|About the presenter: Andrew Harding is a staff member of the British Stammering Association where he is part of the information team, helping to answer more than 2500 email and telephone enquiries a year. He produced two booklets for BSA on employment and stammering and edits the quarterly magazine Speaking Out. He also produces the One Voice newsletter for the International Stuttering Association.|
When I was about 11 I went each week to speech therapy, which meant many hours of talking at slow rates of speech, both to the therapists I saw over a period of 18 months, and to a parent at home. Such dedicated work was intended to re-program my normal stuttering way of talking, producing a fairly effortless flow of fluent speech that I was told would be mine to keep so long as I put in the practice. And, on the whole I did. It worked - at least at the time. But it would have been very helpful to have been told that I could still feel like a normal human being when I stuttered.

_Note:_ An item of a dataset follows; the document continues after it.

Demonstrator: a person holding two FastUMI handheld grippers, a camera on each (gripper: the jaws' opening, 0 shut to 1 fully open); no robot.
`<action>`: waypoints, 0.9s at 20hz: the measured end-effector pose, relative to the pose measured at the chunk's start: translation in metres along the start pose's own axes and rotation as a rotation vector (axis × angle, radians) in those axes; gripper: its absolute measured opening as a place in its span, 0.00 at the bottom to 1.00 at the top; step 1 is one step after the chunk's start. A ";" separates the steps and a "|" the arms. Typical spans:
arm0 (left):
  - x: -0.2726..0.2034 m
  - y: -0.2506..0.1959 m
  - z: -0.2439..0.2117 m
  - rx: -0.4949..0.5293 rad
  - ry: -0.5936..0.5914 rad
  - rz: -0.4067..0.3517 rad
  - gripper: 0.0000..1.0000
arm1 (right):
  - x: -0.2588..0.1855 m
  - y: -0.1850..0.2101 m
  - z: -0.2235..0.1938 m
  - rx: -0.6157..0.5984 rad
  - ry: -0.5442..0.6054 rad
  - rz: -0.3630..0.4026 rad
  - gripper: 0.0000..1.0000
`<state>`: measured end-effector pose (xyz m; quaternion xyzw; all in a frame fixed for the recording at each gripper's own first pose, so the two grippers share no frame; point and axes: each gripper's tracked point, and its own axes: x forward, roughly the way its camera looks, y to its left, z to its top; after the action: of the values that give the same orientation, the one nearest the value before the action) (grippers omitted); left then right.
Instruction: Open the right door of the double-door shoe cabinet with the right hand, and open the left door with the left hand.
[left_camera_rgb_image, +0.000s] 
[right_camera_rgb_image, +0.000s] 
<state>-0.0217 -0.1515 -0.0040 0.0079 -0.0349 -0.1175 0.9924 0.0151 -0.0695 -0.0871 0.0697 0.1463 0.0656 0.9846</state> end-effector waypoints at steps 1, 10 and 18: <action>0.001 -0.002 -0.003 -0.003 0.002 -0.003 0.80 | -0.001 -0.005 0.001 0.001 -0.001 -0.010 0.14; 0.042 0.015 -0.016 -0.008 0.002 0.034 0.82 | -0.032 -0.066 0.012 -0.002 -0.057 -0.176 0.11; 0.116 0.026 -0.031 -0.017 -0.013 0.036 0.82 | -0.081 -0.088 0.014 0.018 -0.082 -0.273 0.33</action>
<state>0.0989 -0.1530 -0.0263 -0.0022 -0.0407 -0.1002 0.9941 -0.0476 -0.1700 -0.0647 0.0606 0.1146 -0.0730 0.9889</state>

Rather than feeling that weeks of practice were unwinding when my articulatory mechanisms seized up, I would have found it helpful to have been told that some stuttering was to be expected, that it was quite normal and would remain so for me, but that the fluency skills I had learned would enable me to fairly quickly get back in control.
It would have been helpful to have been told this as part of a process to uncover, just a little, of the thoughts and feelings that triggered stammering and made it worse. I did not, and do not want, some deep sort of psychological analysis. Remoulding stuttered speech into fluent speech was enormously helpful. It's just that I would have likes to have been told 'it's okay to stutter a bit - sometimes'.